Christopher Erb
CMND Lab Director, Senior Lecturer
Christopher Erb's Website: www.cmndlab.com
Capturing the Mind in Action: Is Psychology Ready to Move Beyond Response Times?
Button-press measures of response time and accuracy have long served as cornerstones of perceptual and cognitive psychology. However, hand-tracking techniques like mouse tracking and reach tracking have become increasingly popular tools for investigating how processes across perception, cognition, and action unfold over time. In this talk, I will discuss how my colleagues and I have used hand tracking to investigate the dynamics of attention and cognitive control. First, I will describe my PhD research investigating the within- and cross-trial dynamics of cognitive control in congruency tasks such as the Eriksen flanker task. Next, I will explore how I took the advice of a PhD mentor by investigating developmental, individual, and task differences during my post-doctoral research. Finally, I will present recent research from student-led projects in my lab that use Virtual Reality headsets to measure hand and eye movements as participants complete tasks assessing attention, memory, and cognitive control.
Kealagh Robinson
Massey University, Senior Lecturer
Subjective beliefs versus objective performance: What non-suicidal self-injury can tell us about emotion
Emotions play a vital role in our lives—they capture our attention, motivate us to action, and enable us to respond to our environment. However, sometimes emotions ‘get in the way’ of achieving our goals, and we need to be able to flexibly employ strategies to change our emotional response. Widespread difficulties regulating emotions results in emotion dysregulation, hampering an individual’s ability to work towards their goals. Emotion dysregulation is a transdiagnostic risk factor for subsequent mental health challenges, including non-suicidal self-injury. People who self-injure consistently report experiencing greater emotion dysregulation than their peers.
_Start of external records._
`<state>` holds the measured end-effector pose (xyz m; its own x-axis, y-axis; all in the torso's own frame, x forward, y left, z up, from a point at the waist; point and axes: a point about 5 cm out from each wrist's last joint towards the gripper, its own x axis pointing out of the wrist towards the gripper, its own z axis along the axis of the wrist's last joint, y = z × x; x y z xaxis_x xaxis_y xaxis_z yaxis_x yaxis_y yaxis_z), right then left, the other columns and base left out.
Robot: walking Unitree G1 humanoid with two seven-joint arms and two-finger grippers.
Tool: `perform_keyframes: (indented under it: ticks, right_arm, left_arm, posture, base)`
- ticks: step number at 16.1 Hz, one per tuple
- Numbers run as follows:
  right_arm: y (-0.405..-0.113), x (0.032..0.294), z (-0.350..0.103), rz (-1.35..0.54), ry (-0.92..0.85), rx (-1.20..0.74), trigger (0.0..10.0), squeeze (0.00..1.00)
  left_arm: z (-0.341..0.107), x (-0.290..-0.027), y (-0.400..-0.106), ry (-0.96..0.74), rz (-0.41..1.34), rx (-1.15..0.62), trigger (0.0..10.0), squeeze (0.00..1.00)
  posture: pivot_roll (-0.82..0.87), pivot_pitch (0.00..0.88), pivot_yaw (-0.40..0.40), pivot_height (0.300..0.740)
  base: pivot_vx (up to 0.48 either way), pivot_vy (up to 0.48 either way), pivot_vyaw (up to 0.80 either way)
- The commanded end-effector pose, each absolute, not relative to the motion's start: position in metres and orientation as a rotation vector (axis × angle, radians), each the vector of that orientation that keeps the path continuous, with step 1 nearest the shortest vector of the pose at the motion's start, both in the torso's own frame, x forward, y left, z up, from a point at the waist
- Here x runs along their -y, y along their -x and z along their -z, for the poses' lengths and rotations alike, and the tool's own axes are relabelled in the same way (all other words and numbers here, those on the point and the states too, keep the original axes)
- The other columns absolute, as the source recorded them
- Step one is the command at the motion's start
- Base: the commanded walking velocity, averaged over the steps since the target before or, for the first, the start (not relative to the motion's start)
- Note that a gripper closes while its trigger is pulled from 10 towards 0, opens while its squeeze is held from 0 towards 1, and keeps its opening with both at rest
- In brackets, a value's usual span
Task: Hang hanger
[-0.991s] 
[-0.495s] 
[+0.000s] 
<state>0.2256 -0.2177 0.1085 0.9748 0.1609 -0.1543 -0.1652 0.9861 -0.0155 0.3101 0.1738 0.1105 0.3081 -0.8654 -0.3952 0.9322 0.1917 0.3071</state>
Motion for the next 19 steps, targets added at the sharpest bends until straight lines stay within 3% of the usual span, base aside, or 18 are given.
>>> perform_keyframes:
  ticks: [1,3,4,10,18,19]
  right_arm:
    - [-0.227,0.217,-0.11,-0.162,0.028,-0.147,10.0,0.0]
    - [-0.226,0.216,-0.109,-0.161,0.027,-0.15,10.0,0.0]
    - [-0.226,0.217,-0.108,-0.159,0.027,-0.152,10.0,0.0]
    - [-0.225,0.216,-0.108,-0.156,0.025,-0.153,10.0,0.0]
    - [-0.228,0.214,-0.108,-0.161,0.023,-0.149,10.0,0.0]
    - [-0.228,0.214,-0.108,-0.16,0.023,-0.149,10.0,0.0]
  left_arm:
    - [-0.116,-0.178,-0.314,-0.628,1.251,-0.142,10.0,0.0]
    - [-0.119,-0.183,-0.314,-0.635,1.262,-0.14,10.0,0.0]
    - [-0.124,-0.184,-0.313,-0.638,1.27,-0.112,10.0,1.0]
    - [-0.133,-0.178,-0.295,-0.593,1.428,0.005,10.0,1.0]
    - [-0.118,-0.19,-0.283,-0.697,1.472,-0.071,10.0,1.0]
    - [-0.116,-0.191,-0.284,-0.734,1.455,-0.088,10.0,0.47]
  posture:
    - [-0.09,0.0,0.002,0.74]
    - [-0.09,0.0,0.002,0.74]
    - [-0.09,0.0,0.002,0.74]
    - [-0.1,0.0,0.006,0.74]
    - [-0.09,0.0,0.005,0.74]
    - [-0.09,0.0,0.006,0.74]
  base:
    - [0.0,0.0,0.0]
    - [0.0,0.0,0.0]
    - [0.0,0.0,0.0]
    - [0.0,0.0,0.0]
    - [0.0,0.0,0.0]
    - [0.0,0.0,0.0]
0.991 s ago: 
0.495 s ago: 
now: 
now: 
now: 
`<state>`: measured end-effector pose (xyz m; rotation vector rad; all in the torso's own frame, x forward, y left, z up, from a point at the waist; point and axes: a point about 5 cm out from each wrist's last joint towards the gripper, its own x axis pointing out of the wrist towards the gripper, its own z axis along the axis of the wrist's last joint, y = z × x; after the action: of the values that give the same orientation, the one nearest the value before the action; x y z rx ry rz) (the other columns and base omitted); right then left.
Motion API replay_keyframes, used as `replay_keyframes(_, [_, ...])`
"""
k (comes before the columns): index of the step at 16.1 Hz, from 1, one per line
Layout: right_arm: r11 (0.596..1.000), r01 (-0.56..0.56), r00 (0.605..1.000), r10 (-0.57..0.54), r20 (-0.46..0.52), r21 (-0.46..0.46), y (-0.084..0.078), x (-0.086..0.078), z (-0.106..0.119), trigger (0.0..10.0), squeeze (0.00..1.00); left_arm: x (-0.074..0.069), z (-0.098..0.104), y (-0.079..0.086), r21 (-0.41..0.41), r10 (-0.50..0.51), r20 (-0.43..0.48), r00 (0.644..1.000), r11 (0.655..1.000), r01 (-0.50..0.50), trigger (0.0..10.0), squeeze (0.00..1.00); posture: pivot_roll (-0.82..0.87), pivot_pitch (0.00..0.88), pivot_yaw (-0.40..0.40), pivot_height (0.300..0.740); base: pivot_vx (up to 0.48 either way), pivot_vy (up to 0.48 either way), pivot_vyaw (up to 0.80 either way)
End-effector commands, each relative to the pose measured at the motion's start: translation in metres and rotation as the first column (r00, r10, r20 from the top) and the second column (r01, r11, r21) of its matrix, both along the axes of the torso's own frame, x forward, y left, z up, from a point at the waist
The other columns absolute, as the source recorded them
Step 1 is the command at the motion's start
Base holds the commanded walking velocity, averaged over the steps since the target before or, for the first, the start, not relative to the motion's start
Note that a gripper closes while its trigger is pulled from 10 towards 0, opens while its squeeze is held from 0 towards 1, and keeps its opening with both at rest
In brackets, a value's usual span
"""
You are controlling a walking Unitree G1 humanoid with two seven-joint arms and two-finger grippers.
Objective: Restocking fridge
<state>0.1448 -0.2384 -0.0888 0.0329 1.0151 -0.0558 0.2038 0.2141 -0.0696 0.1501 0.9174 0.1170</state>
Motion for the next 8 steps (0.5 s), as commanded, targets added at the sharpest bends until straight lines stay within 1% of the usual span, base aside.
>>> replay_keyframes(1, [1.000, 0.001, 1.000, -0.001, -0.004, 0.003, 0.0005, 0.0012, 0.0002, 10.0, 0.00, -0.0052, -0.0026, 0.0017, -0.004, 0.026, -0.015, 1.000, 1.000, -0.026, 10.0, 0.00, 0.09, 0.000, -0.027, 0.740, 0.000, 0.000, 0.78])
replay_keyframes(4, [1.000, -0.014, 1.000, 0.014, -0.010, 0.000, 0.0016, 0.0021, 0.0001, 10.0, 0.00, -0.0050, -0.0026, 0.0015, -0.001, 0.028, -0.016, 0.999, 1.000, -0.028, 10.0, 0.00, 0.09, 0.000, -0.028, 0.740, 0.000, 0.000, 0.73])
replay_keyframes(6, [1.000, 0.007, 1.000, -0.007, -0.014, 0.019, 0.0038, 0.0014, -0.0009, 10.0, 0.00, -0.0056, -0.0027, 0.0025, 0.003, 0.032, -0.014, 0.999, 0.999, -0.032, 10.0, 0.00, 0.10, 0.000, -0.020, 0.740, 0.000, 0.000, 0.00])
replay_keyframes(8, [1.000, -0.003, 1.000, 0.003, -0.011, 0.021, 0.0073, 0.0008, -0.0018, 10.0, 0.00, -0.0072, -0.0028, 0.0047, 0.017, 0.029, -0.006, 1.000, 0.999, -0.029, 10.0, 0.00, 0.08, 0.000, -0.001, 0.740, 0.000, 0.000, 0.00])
However, global self-reports provide an overall evaluation of one’s emotional landscape, making them unable to isolate precise alterations in emotional responding that may serve as effective intervention targets. In this keynote, I will discuss work my collaborators and I have conducted to understand the nature of non-suicidal self-injury in Aotearoa New Zealand, before presenting findings from a series of experiments examining how people who self-injure respond to real-time emotional challenges. I will end with a reflection on what I have learnt working across psychology disciplines and offer some unsolicited advice to postgraduate students beginning their careers in psychological science.